The software industry has quickly embraced AI to the point where many software-driven services incorporate some element of AI to provide a meaningful user experience. As of the first quarter of 2021, it’s getting difficult to find a SaaS platform that doesn’t use AI for some specialized task. SaaS-ification is fine, and it’s creating a wealth of productivity tools that businesses can mix and match to make their processes more intelligent. And there are the big players like Facebook, whose AI models run quietly in the background, determining which advertisements and inflammatory memes you’re most likely to click.

What about the hardware side? What is its role in the AI ecosystem, and how is AI used in embedded systems? The reality is on-device AI with the same capabilities found in a data center is a long way off, but many companies are working to make these platforms a reality. When you examine many use cases, there is major motivation to move user-facing AI tasks outside the data center and run them directly on the device. What some in the software world don’t realize, and where embedded systems designers play a major role, is this requires specialized hardware that is starting to proliferate into the market. Some of these new hardware-driven AI developments are being created by familiar names in the electronics industry, while others are being introduced by startups, research labs, the US government, and some surprising names from the tech sector.
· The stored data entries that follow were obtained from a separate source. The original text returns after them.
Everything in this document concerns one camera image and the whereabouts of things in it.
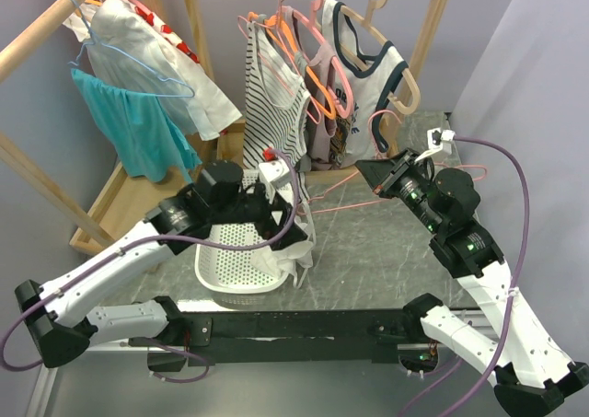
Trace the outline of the black white striped tank top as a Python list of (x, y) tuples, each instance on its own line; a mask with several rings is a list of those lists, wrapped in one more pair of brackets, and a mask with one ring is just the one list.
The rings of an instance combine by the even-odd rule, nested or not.
[[(303, 123), (310, 94), (304, 81), (289, 71), (277, 51), (265, 40), (264, 30), (247, 24), (246, 51), (246, 124), (243, 141), (243, 164), (255, 168), (263, 162), (268, 147), (282, 151), (293, 165), (306, 153)], [(259, 57), (260, 53), (279, 70), (286, 87)]]

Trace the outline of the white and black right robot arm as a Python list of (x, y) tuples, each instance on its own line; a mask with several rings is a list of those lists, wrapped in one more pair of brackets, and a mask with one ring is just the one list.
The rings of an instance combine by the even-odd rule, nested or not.
[(398, 199), (431, 233), (429, 247), (475, 300), (497, 338), (492, 340), (432, 294), (404, 308), (403, 330), (415, 342), (440, 342), (488, 382), (510, 416), (548, 416), (588, 384), (588, 365), (573, 361), (549, 336), (515, 283), (492, 237), (476, 219), (471, 176), (460, 168), (435, 172), (430, 160), (406, 149), (355, 166), (373, 193)]

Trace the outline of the orange plastic hanger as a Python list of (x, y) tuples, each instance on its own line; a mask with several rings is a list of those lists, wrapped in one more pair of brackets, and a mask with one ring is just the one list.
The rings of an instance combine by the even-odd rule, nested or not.
[[(249, 12), (247, 17), (256, 17), (258, 14), (254, 12)], [(267, 20), (268, 24), (274, 24), (275, 17), (271, 16), (270, 19)], [(316, 73), (313, 69), (308, 65), (305, 54), (298, 48), (297, 42), (295, 40), (295, 35), (291, 31), (290, 27), (286, 24), (284, 19), (282, 18), (282, 26), (281, 26), (281, 35), (283, 36), (284, 41), (288, 44), (288, 49), (291, 53), (291, 56), (294, 57), (294, 60), (298, 66), (298, 69), (301, 74), (308, 76), (312, 83), (317, 87), (320, 95), (324, 99), (327, 107), (324, 104), (321, 104), (317, 98), (314, 98), (314, 101), (317, 103), (318, 107), (320, 108), (320, 112), (328, 117), (329, 119), (334, 119), (337, 115), (336, 105), (331, 93), (328, 89), (322, 84), (321, 80), (318, 78)]]

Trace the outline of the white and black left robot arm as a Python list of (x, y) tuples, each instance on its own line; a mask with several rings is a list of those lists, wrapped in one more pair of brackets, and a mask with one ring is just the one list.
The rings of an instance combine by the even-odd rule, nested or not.
[(214, 226), (252, 225), (259, 245), (282, 250), (307, 238), (295, 224), (299, 178), (284, 159), (259, 164), (245, 185), (245, 171), (231, 161), (207, 165), (198, 178), (162, 200), (121, 239), (69, 273), (39, 284), (27, 280), (15, 295), (25, 324), (48, 368), (66, 365), (88, 348), (120, 339), (159, 345), (180, 342), (190, 324), (168, 296), (144, 303), (100, 307), (110, 292), (139, 273), (192, 245), (214, 244)]

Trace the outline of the thin pink wire hanger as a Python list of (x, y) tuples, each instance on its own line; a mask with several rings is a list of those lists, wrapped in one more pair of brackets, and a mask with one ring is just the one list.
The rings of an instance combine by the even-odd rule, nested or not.
[[(409, 120), (404, 122), (401, 127), (401, 141), (404, 142), (404, 148), (401, 148), (399, 152), (394, 154), (391, 158), (371, 160), (371, 163), (376, 163), (376, 167), (380, 170), (391, 170), (392, 168), (395, 168), (397, 165), (402, 163), (402, 157), (410, 150), (416, 150), (417, 155), (419, 155), (427, 148), (425, 130), (448, 130), (450, 128), (450, 115), (450, 112), (425, 111), (418, 112), (417, 114), (410, 116)], [(418, 166), (425, 167), (425, 170), (422, 172), (422, 174), (426, 180), (429, 180), (430, 175), (433, 174), (436, 170), (444, 168), (457, 168), (466, 172), (479, 170), (480, 174), (473, 177), (475, 182), (484, 180), (488, 175), (488, 169), (483, 165), (462, 164), (459, 161), (458, 153), (455, 147), (453, 153), (434, 153), (432, 156), (428, 156), (421, 160), (418, 163)], [(337, 189), (344, 191), (345, 187), (352, 181), (359, 180), (361, 182), (365, 182), (364, 174), (361, 170), (358, 170), (357, 167), (352, 167), (345, 170), (342, 169), (341, 172), (343, 173), (341, 179), (338, 178), (338, 174), (335, 174), (336, 182), (334, 184), (325, 189), (321, 194), (308, 197), (306, 202), (309, 205), (313, 205), (319, 201), (324, 202), (330, 193), (336, 191)], [(349, 210), (382, 203), (383, 201), (384, 199), (378, 198), (373, 194), (371, 199), (367, 201), (360, 201), (349, 204), (339, 203), (338, 205), (333, 205), (322, 209), (312, 208), (311, 213), (322, 214), (341, 210)]]

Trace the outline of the grey tank top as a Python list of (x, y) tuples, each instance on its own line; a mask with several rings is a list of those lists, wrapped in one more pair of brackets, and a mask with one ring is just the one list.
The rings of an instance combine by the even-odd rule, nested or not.
[[(305, 86), (309, 87), (311, 80), (315, 77), (299, 41), (295, 10), (290, 6), (280, 6), (273, 16), (259, 15), (255, 21), (266, 29), (267, 36), (283, 51), (283, 55), (291, 62), (292, 69), (302, 78)], [(300, 159), (297, 168), (300, 171), (308, 172), (311, 170), (312, 163), (309, 155), (311, 126), (314, 122), (318, 122), (319, 118), (319, 108), (313, 95), (310, 95), (305, 111), (305, 122), (302, 127), (306, 153)]]

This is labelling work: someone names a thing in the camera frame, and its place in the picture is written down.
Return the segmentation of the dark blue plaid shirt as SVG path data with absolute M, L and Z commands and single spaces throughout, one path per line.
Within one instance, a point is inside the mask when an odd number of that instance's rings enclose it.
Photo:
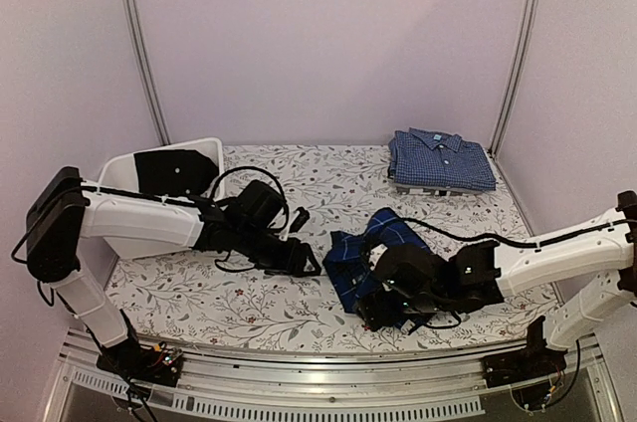
M 359 282 L 369 273 L 375 277 L 373 274 L 375 264 L 371 257 L 374 249 L 415 244 L 430 250 L 423 239 L 389 207 L 377 210 L 371 216 L 363 233 L 354 235 L 343 231 L 333 231 L 330 237 L 331 247 L 322 264 L 344 311 L 353 315 L 355 315 L 355 290 Z M 410 335 L 416 330 L 401 331 Z

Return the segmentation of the white plastic bin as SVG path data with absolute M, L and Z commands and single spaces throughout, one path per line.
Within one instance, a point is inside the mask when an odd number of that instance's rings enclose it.
M 216 137 L 133 152 L 109 160 L 98 186 L 156 196 L 157 202 L 131 199 L 132 214 L 99 219 L 113 235 L 106 242 L 123 259 L 132 260 L 192 249 L 201 235 L 200 211 L 193 197 L 222 197 L 224 187 L 212 188 L 224 170 L 223 149 Z

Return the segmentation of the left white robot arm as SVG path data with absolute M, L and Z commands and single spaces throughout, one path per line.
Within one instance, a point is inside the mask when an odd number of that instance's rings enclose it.
M 209 195 L 151 195 L 90 184 L 76 167 L 60 169 L 32 204 L 26 229 L 11 252 L 39 283 L 70 308 L 109 349 L 110 361 L 127 376 L 148 365 L 135 331 L 109 300 L 82 251 L 110 249 L 120 259 L 138 259 L 194 250 L 238 253 L 256 270 L 297 278 L 317 276 L 321 266 L 311 246 L 295 237 L 308 221 L 293 213 L 279 181 L 251 181 L 239 195 L 219 199 L 217 182 Z

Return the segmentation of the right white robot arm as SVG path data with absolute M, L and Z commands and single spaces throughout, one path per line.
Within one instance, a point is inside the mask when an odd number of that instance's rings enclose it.
M 624 191 L 615 207 L 582 224 L 517 242 L 500 235 L 463 238 L 444 259 L 414 243 L 386 248 L 373 266 L 379 289 L 355 312 L 372 329 L 408 316 L 469 314 L 530 288 L 592 274 L 594 280 L 551 316 L 527 330 L 515 370 L 535 378 L 553 352 L 569 349 L 616 310 L 636 300 L 636 194 Z

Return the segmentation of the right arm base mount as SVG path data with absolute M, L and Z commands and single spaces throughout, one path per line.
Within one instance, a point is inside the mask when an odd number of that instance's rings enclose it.
M 515 404 L 526 412 L 546 409 L 566 369 L 566 351 L 530 345 L 480 360 L 488 388 L 508 386 Z

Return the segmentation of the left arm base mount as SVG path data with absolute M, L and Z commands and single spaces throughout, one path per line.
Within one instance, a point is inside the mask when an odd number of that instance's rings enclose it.
M 183 367 L 183 352 L 160 342 L 152 347 L 127 339 L 113 347 L 100 346 L 97 368 L 122 380 L 138 380 L 176 387 Z
What does this mean for the average PCB designer, and what do they need to know to bring AI hardware to the device level? Although these tasks may appear challenging, PCB designers are instrumental and already have many of the skills needed to implement on-device AI.

On-Device AI Compute Challenges
The goal in bringing AI onto the device is to reduce reliance on the cloud, meaning there would be no requirement for an internet connection to do (at minimum) inference tasks. In fact, not all AI tasks need to be run in the cloud; the compute power in data centers is overkill for many practical inference tasks. To rely less on the cloud, you need to diligently design systems to provide comparable levels of computing power on the device. This is not, however, a simple matter of stacking multiple CPUs/GPUs on a PCB, as was the trend in 2019-20.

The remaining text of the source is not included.